Supplied data:
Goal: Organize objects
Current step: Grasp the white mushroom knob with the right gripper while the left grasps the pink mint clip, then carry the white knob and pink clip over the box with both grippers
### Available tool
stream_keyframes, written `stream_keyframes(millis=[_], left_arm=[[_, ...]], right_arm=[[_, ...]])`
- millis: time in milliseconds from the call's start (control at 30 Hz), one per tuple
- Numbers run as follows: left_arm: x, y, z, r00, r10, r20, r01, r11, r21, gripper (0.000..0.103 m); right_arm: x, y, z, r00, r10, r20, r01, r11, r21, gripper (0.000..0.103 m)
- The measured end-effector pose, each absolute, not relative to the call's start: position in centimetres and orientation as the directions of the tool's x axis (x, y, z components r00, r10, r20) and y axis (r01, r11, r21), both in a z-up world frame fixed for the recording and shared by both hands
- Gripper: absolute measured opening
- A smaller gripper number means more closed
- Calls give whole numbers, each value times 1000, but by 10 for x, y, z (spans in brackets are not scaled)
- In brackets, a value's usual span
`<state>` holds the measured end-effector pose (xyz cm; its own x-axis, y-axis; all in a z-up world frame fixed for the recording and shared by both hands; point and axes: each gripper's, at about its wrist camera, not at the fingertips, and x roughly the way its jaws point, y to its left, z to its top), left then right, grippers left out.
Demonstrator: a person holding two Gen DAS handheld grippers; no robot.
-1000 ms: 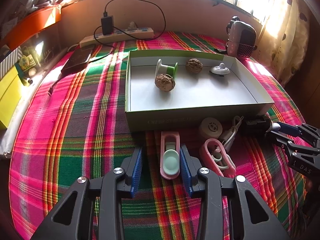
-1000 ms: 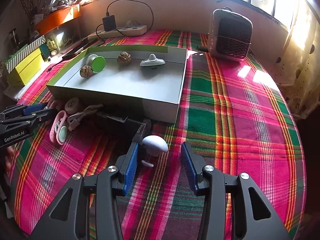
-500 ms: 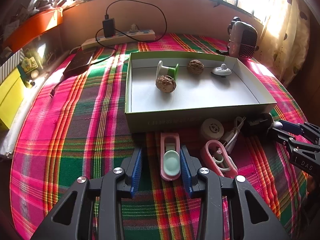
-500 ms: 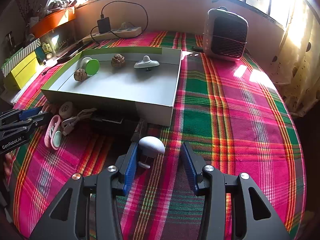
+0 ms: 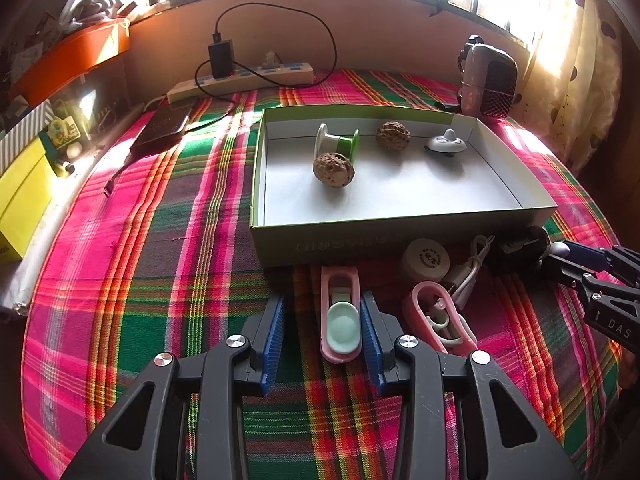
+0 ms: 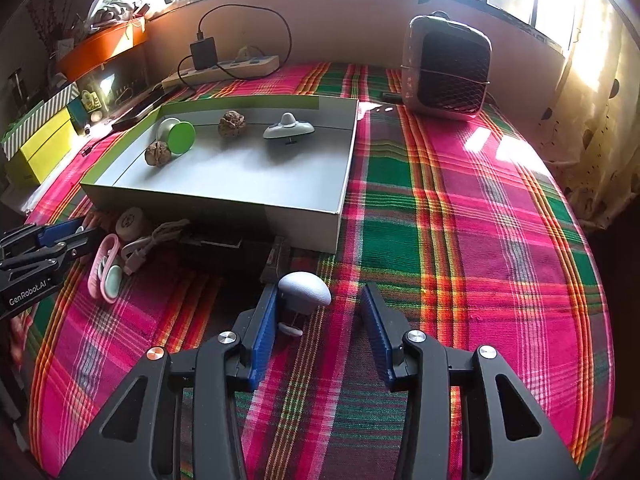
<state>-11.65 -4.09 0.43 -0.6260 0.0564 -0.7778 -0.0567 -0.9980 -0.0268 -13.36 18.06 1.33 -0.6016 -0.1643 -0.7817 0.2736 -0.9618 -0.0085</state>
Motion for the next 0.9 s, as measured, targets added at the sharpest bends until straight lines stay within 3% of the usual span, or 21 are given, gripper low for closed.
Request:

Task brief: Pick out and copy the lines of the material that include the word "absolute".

Written reply:
- The measured end-effector pose, each absolute, not relative to the call's start: position in centimetres and orientation as the directions of the tool's x axis (x, y, z components r00, r10, r20) and y axis (r01, r11, r21), both in a z-up world frame fixed for the recording and shared by both hands
- Gripper: absolute measured opening

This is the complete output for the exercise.